Mundo Oculto

El drama de Moisés en América


Si Yahvé hizo caminar a Moisés con sus seguidores por el desierto durante cuarenta años, también el dios de los aztecas obligó a éstos a una caminata de casi 3 mil km, antes de que hallasen en una pequeña isla en medio del lago Texcoco, al águila de su profecía devorando a una serpiente. Era el símbolo que les indicaba que aquella era su tierra de promisión.
Los paralelismos entre el éxodo del pueblo de Israel y el del pueblo azteca comienzan con la personalidad misma de los dos protagonistas, Yahvé y Huitzilopochtli.
Ambos querían ser considerados como protectores e incluso como padres, pero eran tremendamente exigentes, implacables en sus frecuentes castigos, y muy irritables.
Además, ambos les indicaron a sus pueblos elegidos que abandonasen la tierra que habitaban y acompañaron personalmente a sus protegidos a lo largo de todo el peregrinaje.
Yahvé lo hizo como ya vimos en forma de una curiosa nube o columna de fuego y de humo que les procuraba luz de noche y sombra de día, o les señalaba el camino que debían tomar.Huitzilopochtli, a su vez, acompañaba a los aztecas en forma de un gran pájaro.
La tradición afirma que fue un águila o una grulla blanca, que les iba indicando la dirección en la cual debían caminar desde las tierras de Arizona y de Utah hasta el emplazamiento de la actual capital de México.
Pero lo más curioso es que los dos pueblos --israelitas y aztecas-- transportaban una especie de caja sagrada que para ellos tenía una gran importancia y que servía para comunicarse directamente con la divinidad.
Los israelitas llevaban la famosa Arca de la Alianza, y los aztecas llevaban un cofre, tal y como nos lo cuenta fray Diego Durán, historiador contemporáneo de la conquista: “Cuando llegaban a un lugar para quedarse en él durante algún tiempo, lo primero que hacían era construir un templo que servía para alojar el cofre en que llevaban a su dios”.

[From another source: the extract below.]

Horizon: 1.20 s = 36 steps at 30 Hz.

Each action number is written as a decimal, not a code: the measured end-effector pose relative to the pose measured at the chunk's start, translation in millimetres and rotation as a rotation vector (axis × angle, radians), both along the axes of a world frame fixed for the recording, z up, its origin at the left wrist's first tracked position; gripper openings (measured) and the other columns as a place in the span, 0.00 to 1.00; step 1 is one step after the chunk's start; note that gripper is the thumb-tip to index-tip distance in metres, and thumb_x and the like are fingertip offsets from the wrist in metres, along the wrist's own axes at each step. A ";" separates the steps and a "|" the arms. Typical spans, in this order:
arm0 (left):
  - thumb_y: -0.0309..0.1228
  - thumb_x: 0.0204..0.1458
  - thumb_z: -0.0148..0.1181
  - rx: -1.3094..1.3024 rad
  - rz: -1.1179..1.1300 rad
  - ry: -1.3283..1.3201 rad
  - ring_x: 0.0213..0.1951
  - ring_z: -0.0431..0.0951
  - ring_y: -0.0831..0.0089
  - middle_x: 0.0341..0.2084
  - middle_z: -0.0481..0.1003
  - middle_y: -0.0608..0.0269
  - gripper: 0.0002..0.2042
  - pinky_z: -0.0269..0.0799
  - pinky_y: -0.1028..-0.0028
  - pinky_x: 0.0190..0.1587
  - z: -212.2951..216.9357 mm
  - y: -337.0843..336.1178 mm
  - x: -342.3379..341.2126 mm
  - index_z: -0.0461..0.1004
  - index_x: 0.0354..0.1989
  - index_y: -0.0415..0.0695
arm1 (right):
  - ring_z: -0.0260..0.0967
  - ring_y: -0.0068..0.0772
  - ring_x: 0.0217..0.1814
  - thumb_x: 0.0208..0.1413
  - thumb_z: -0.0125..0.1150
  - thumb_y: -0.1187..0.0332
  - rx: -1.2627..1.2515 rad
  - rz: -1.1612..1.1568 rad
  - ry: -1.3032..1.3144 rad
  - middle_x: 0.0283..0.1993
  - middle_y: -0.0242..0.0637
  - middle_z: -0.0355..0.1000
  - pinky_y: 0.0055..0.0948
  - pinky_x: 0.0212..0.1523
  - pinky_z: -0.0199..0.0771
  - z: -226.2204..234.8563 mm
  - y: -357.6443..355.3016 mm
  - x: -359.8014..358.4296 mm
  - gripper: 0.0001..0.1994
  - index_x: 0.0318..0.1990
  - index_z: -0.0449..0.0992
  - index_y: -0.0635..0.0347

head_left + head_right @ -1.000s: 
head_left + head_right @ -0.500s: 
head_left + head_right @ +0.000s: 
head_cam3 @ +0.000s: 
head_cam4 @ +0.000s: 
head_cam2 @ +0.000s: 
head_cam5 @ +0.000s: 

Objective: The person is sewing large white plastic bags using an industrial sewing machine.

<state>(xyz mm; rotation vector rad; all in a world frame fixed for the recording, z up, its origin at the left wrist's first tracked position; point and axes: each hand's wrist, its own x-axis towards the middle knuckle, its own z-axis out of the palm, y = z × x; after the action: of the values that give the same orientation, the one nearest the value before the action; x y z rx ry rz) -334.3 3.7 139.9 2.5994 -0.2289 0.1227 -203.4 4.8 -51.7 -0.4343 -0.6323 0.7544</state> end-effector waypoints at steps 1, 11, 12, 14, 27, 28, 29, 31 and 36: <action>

Los escudos volantes de los hopi
Si Carlomagno fue ayudado por unos escudos volantes, también los aztecas --procedentes de Arizona-- contaron con el apoyo de una inteligencia que dominaba el vuelo. Ambas circunstancias se repiten en la historia de los indios hopi --establecidos en la actual Arizona--.
Según explica su jefe White Bear, contaban sus antepasados que sus abuelos habitaban unas tierras situadas al Oeste, o sea en algún punto del Océano Pacífico. Al hundirse estas tierras, unos seres descendidos de las alturas --los katchinas-- les ayudaron a trasladarse al continente americano, en parte sirviéndose de escudos volantes.
Estos seres sabían, además, tallar grandes bloques de piedra, dominaban el transporte aéreo de estos bloques, y eran diestros en la construcción de instalaciones subterráneas. Algo muy parecido a lo que nos narran, según vimos, los antiguos textos sánscritos.
Ovnis en la conquista de América
Después, siempre alguna inteligencia siguió sobrevolando a los humanos en tierras americanas siglos más tarde. Así, Bernal Díaz del Castillo, cronista de Hernán Cortés, escribe en su Historia verdadera de la conquista de la Nueva España: “Dijeron los indios mexicanos que vieron una señal en el cielo que era como verde y colorada, y redonda como rueda de carreta, y que junto a la señal venía otra raya y camino de hacia donde sale el sol, y se venía a juntar con la raya colorada”.
Y, un poco más adelante: “Lo que yo vi y todos cuantos quisieron ver, en el año 27” --1527-- “estaba una señal del cielo de noche a manera de espada larga, como entre la provincia de Pánuco y la ciudad de Tezcuco, y no se mudaba del cielo, a una parte ni a otra, en más de veinte días”.
Son, una vez más, solamente dos pinceladas de los muchos objetos volantes no identificados que --en este caso-- refieren las crónicas de la conquista de América.